Even the biggest trial of shorter-work week practices in the UK facilitated by 4 Day Week Global saw companies implementing different ways of shortening work hours tailored to their respective operational needs, the experts noted.

With Singaporeans, by and large, still working longer than the expected 40-hour week, experts said that the big shift to a four-day week might not be likely.

“For Singapore, a transition to a 4.5-day work week may be more realistic given our (work) culture,” said Mr Bedi, who is Asean workforce advisory leader at EY. 

“And it requires the participation of the entire ecosystem — including workers, businesses, unions, trade associations and chambers and the Government.”

Assoc Prof Theseira from SUSS said that as things stand currently, one of the more immediate things that can be worked on to improve workers’ welfare is “bringing work hours more in line with the statutory norm to begin with, rather than straight jumping into four days (work week)”.
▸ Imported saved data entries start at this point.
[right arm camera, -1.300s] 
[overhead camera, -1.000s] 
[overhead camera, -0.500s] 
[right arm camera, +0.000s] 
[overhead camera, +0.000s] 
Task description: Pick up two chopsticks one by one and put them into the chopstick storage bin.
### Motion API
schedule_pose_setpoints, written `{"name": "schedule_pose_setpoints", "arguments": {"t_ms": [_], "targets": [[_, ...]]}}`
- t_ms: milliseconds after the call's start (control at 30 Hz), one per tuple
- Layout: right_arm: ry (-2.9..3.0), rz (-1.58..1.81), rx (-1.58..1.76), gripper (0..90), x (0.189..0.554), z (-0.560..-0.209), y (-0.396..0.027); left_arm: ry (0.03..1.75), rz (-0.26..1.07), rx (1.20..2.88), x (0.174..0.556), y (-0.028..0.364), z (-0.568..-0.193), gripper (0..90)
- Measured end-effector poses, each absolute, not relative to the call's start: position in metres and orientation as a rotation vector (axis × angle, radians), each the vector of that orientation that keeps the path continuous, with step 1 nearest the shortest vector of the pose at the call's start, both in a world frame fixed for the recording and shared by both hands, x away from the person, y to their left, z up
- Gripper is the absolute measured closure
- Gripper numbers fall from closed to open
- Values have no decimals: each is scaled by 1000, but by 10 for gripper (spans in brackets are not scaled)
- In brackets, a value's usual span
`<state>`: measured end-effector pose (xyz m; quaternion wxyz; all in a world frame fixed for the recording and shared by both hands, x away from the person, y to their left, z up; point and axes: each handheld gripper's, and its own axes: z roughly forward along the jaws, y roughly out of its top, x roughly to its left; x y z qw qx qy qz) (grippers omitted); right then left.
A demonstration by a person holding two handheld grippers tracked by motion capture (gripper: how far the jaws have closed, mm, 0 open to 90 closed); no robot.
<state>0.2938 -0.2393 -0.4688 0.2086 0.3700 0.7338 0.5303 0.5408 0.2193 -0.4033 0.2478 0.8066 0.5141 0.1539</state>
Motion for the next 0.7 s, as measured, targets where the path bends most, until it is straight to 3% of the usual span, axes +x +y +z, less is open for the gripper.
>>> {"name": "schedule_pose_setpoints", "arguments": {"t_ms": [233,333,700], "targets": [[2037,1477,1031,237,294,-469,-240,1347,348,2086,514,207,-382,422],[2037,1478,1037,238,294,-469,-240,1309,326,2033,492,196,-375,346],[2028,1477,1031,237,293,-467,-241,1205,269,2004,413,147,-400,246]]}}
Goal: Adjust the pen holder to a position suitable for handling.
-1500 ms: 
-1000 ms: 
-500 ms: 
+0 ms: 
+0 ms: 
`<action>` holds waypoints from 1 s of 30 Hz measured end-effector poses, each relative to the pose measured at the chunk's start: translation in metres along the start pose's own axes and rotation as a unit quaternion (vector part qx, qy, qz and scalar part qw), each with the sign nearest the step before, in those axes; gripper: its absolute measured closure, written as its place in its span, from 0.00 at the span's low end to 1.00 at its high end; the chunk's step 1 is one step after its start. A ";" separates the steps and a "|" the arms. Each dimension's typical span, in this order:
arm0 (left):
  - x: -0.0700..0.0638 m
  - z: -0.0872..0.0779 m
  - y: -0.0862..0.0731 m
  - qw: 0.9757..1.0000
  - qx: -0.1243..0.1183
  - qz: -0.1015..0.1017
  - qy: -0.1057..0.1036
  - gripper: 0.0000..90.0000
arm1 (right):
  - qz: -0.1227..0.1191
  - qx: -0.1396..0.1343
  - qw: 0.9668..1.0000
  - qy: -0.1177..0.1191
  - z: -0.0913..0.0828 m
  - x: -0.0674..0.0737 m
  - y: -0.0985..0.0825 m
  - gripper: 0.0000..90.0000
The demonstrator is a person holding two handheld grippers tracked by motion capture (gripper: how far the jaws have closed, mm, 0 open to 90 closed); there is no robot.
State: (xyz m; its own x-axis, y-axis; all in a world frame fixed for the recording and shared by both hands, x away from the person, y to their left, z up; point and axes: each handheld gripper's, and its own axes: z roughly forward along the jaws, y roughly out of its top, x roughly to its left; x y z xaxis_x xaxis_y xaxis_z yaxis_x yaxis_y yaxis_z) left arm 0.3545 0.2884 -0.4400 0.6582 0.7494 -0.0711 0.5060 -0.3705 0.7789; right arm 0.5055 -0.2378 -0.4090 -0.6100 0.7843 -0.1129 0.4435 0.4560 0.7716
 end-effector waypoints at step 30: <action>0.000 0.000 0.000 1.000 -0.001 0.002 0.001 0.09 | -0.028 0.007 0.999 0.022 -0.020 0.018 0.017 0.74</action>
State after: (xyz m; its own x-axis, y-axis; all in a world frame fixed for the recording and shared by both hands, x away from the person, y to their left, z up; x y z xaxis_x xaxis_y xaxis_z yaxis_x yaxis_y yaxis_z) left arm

He added that employees can be offered more time away from work not necessarily by cutting down the number of days in a work week, but through giving additional leave and time-off entitlements and other flexible work arrangements. 

Ultimately, a four-day work week is not the be all, end all.

“It cannot be assumed that once this policy is implemented, the staff will be automatically happy,” said Mr Nam of Page Executive.

Agreeing, Assoc Prof Yu of NTU said: “It would only succeed if a high level of trust exists between management and employees, where autonomy, empowerment, and flexibility are essential attributes of work culture in place of presenteeism and micromanagement.”  

On the other hand, if not implemented properly, shortening the work week may lead to workers experiencing more stress from having to complete the same amount of work under tighter time constraints.

“It is a bit counter-intuitive, as the purpose of a shorter work week is to promote work-life balance,” said Mr Nam.